Blood pressure monitoring devices (Spacelab, Redmond, WA, USA) were used to obtain 24-hour BP recordings following standard procedures16. During ABPM, BP was recorded every 15 minutes between 7:00 a.m. and 10:00 p.m. and every 30 minutes during night time (from 11:00 p.m. to 6:00 a.m.). We considered an average sleep time of eight hours based on the participant’s reported daily routine in the initial interview. The final ambulatory BP values were considered valid if 85% of all readings were available. When there were no ABPM readings for a full hour, the average values for the hour immediately before and after were recorded. The participants were asked to perform their daily activities as usual. They were asked to keep a detailed record of their daily activities such as sleep, work, leisure, food, among others, for verification of any sudden changes in BP. ABPM measures were assessed by an evaluator blinded to the study interventions.

Echocardiography

Participants were examined at rest by an experienced cardiologist using two-dimensional echocardiography (Phillips IEE 33). Left ventricular volume (LV) and ejection fraction (EF) were calculated from the apical four- and two-chamber views, using the modified Simpson biplane method. All measurements of echocardiography were evaluated by a blinded evaluator.

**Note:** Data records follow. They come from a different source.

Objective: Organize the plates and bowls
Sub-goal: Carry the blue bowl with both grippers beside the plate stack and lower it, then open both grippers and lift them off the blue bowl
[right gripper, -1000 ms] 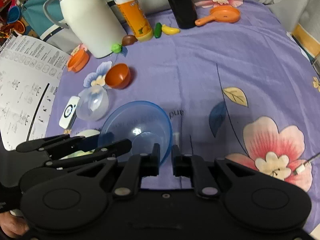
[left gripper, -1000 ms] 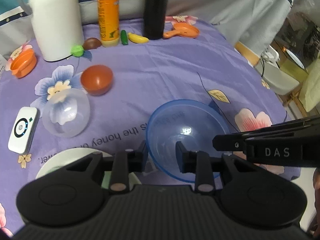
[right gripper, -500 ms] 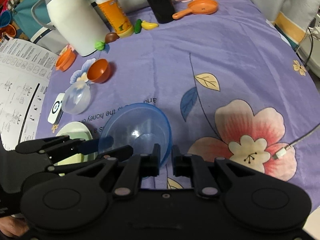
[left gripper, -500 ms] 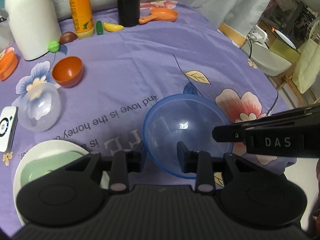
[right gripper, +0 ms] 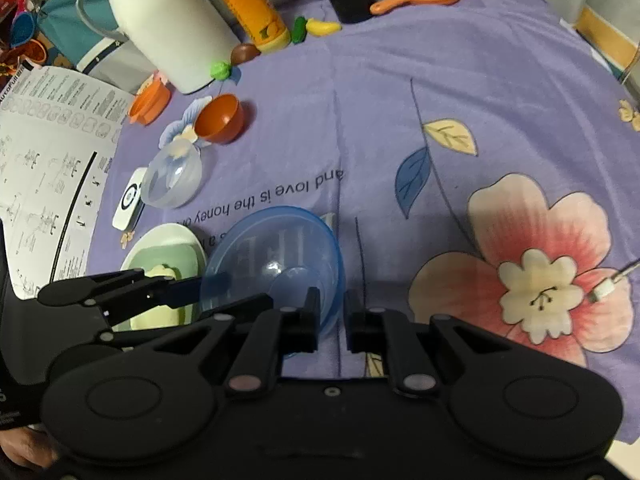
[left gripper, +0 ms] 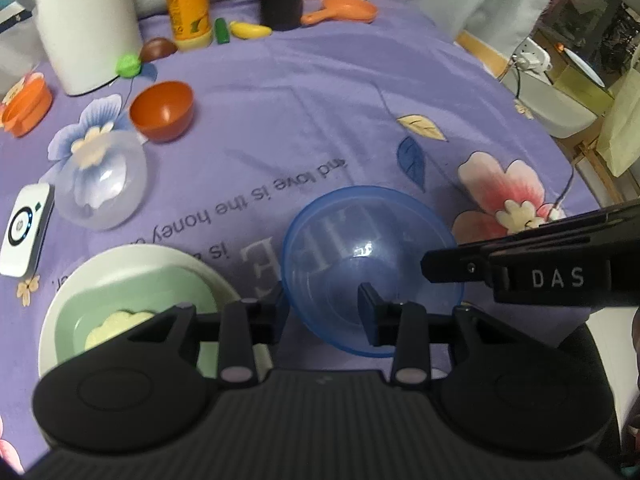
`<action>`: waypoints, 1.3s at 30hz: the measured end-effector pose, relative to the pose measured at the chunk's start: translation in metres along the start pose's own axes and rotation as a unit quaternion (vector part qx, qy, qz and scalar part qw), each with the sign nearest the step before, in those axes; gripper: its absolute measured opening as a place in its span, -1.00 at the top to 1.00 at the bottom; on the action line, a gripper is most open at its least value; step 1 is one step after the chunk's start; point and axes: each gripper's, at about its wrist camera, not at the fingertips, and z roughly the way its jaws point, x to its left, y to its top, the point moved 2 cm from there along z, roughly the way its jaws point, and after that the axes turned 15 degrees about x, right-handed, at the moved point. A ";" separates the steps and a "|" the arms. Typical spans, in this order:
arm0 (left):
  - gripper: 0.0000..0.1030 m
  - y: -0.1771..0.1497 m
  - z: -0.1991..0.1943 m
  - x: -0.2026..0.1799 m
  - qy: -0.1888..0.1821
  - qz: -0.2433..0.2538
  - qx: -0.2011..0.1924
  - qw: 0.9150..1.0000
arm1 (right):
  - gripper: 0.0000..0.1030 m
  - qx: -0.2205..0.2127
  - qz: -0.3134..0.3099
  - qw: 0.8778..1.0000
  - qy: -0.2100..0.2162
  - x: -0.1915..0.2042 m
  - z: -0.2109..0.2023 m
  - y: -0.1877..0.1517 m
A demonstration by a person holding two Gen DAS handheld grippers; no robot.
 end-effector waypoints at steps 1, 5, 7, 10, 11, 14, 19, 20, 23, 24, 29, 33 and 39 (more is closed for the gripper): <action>0.31 0.000 0.001 0.001 0.001 -0.001 0.001 1.000 | 0.76 0.003 0.000 1.000 0.000 0.001 0.003 0.000; 0.31 -0.002 0.008 0.006 -0.004 -0.007 0.006 1.000 | 0.76 0.011 -0.003 1.000 -0.002 0.005 0.012 0.000; 0.31 -0.003 0.010 0.009 -0.008 -0.009 0.010 1.000 | 0.76 0.015 -0.003 1.000 0.000 0.006 0.014 -0.001; 0.31 -0.005 0.014 0.010 -0.011 -0.012 0.014 1.000 | 0.76 0.016 -0.008 1.000 -0.001 0.009 0.015 0.000; 0.31 -0.006 0.014 0.010 -0.010 -0.011 0.015 1.000 | 0.76 0.016 -0.009 1.000 -0.002 0.010 0.016 0.000; 0.31 -0.007 0.015 0.011 -0.008 -0.009 0.019 1.000 | 0.76 0.013 -0.009 1.000 -0.006 0.012 0.018 0.002; 0.31 -0.011 0.018 0.018 -0.008 -0.014 0.030 0.999 | 0.76 0.019 -0.015 1.000 0.002 0.015 0.021 0.001; 0.31 -0.012 0.017 0.018 -0.008 -0.014 0.029 0.999 | 0.76 0.018 -0.015 1.000 0.003 0.017 0.023 0.002; 0.29 -0.012 0.015 0.018 -0.013 -0.015 0.025 0.999 | 0.76 0.018 -0.017 1.000 0.001 0.018 0.025 0.003; 0.26 -0.011 0.014 0.018 -0.014 -0.014 0.022 1.000 | 0.75 0.018 -0.016 1.000 0.001 0.018 0.024 0.003; -0.21 -0.009 0.005 0.016 -0.021 -0.012 0.003 1.000 | 0.35 0.009 -0.002 1.000 -0.006 0.008 0.019 0.005; -0.70 -0.007 -0.005 0.014 -0.015 -0.009 -0.024 1.000 | -0.64 -0.010 0.013 1.000 0.000 0.000 0.008 0.007; -0.99 -0.004 -0.025 0.029 -0.017 -0.024 -0.066 0.997 | -1.00 -0.045 0.043 0.998 0.002 -0.010 -0.010 0.018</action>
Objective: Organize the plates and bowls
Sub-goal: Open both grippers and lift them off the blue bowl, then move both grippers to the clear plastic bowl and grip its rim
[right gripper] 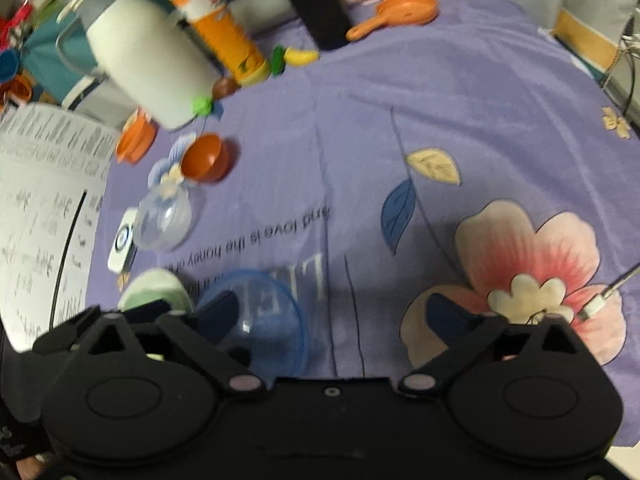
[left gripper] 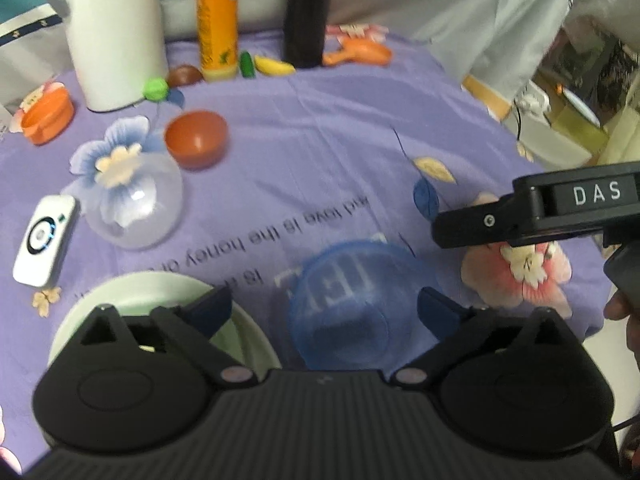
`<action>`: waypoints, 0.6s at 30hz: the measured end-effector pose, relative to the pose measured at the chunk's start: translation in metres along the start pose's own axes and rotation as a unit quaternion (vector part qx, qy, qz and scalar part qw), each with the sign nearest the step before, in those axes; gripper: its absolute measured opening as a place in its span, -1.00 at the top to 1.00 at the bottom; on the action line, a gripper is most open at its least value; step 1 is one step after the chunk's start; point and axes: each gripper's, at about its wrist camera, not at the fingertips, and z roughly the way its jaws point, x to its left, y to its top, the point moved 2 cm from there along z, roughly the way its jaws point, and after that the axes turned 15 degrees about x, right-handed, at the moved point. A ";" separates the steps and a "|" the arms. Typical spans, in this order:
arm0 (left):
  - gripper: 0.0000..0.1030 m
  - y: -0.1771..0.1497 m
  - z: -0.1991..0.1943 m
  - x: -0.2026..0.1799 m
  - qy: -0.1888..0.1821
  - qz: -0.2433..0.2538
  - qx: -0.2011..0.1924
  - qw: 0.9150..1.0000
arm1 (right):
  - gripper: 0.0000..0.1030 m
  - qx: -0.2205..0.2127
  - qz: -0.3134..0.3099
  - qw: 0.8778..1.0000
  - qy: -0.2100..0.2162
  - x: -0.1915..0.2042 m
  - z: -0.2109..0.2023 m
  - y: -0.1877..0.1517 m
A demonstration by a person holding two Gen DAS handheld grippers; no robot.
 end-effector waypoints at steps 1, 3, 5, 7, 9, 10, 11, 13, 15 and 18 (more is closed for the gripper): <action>-1.00 0.002 -0.004 0.005 0.002 -0.004 -0.009 1.000 | -1.00 -0.003 0.002 1.000 0.000 0.001 -0.002 0.003; -1.00 0.005 -0.011 0.017 0.008 -0.012 -0.023 1.000 | -1.00 -0.007 0.000 1.000 -0.003 0.003 -0.005 0.008; -1.00 0.009 -0.015 0.034 0.019 -0.023 -0.033 0.999 | -1.00 -0.011 -0.009 1.000 -0.007 0.012 -0.006 0.013; -1.00 0.013 -0.019 0.054 0.031 -0.040 -0.042 0.998 | -1.00 -0.012 -0.019 1.000 -0.009 0.023 -0.004 0.019; -1.00 0.015 -0.022 0.074 0.043 -0.058 -0.050 0.996 | -1.00 -0.014 -0.026 1.000 -0.009 0.035 -0.002 0.024; -1.00 0.016 -0.023 0.085 0.050 -0.067 -0.054 0.995 | -1.00 -0.015 -0.031 0.999 -0.007 0.043 0.000 0.028; -1.00 0.018 -0.023 0.097 0.059 -0.079 -0.057 0.993 | -1.00 -0.016 -0.034 0.999 -0.006 0.051 0.003 0.031; -1.00 0.019 -0.020 0.118 0.073 -0.098 -0.058 0.991 | -1.00 -0.018 -0.041 0.999 -0.004 0.067 0.010 0.039; -1.00 0.020 -0.017 0.137 0.079 -0.118 -0.057 0.988 | -1.00 -0.018 -0.050 0.999 -0.004 0.084 0.019 0.046; -1.00 0.023 -0.012 0.155 0.079 -0.133 -0.056 0.986 | -1.00 -0.013 -0.065 0.998 -0.002 0.110 0.036 0.057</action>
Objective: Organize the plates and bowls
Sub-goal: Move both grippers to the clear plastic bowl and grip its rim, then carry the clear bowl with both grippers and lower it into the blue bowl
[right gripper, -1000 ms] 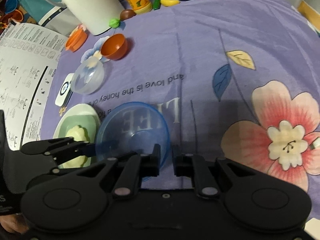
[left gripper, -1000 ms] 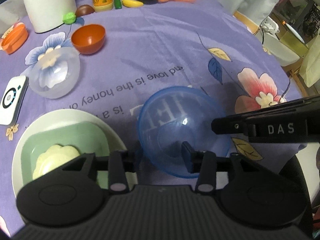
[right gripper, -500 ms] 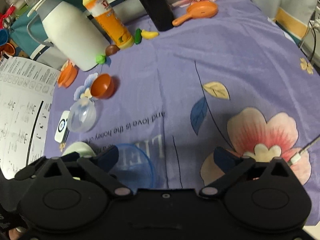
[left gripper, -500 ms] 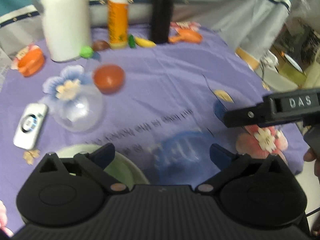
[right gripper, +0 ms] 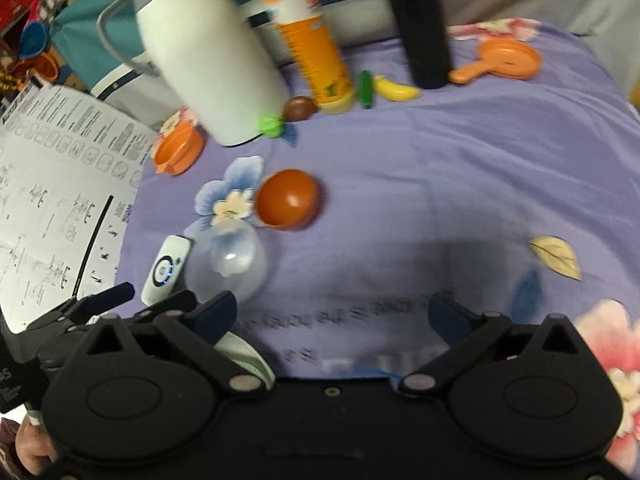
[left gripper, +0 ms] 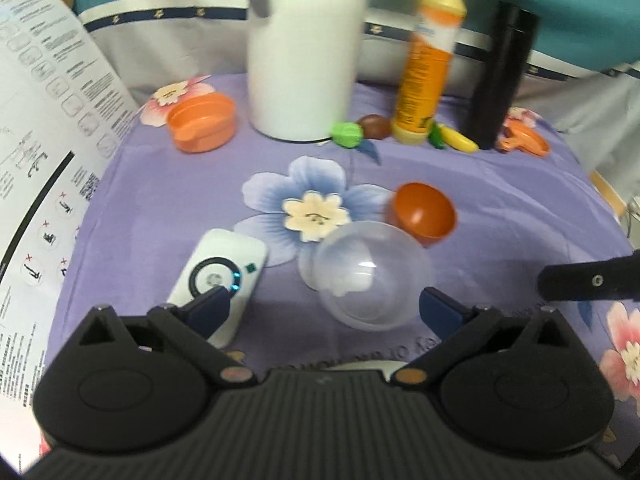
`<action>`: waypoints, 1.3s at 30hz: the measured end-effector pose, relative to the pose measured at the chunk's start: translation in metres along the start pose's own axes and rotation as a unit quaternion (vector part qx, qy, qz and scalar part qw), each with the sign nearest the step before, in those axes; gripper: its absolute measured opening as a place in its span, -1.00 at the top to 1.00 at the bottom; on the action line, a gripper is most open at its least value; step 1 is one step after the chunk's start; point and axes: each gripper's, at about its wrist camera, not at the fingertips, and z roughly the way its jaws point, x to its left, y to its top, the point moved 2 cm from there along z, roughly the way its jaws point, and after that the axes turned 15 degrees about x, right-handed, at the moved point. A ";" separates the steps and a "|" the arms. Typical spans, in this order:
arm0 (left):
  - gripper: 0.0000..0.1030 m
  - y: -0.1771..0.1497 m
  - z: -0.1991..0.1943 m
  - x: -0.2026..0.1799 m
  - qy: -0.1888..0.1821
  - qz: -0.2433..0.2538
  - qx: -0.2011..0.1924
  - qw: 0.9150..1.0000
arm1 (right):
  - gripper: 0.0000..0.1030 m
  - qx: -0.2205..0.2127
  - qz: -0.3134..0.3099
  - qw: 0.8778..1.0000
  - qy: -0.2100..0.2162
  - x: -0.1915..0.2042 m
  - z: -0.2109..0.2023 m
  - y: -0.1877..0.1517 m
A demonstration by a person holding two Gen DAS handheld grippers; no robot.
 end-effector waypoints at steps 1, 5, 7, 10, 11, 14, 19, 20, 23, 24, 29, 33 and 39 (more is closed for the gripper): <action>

Functional capacity and peak muscle strength

Participants performed maximal exercise tests on a treadmill following the Bruce protocol17. The test was performed under the direct supervision by a cardiologist (blinded for all participants). Maximum oxygen consumption (VO2max) was predicted based on total exercise time according to the Bruce protocol and presented in the final report. The test results were used to set the initial intensity of the exercise training for the AT and CT groups. Peak muscle strength was determined using the one-repetition maximum (1-RM) test18 on the testing equipment with guided loads (Moviment®) for the following exercises: leg press, bench press, extension of the knee, direct biceps threading, knee flexion and low row. All 1-RM tests were conducted by Physical Education professionals in the presence of a cardiologist within the ICFUC Clinical Research Laboratory. The details of the protocol were published previously12. The 1-RM test results were used to set the initial training intensity for the RT and CT groups.

Exercise training

The aerobic exercise training group performed 40 minutes of aerobic exercise on a cycle ergometer, with progressive intensity of 50–75% heart rate reserve or 11–14 of the rating of perceived exertion scale19 for volunteers using β-blockers (Table 1). Strength training consisted of 4 sets of 8–12 repetitions, with 60–80% 1-RM intensity for leg press, bench press, knee extension, biceps direct threading, knee flexion and low row (total time: ~40 minutes). The combined training consisted of RT (same exercises but with 2 sets/12 repetitions, totaling 20 minutes, with intensity between 60–80% of 1-RM) + AT (20-minute length, with intensity from 50–75% heart rate reserve). Some parameters of exercise training have been modified from the previously published procedures12. The total length, initially designed for 12 weeks, was adjusted to 8 weeks. The frequency of 3 times a week, was reduced to 2 times a week. All participants were instructed to maintain their usual lifestyles including eating habits.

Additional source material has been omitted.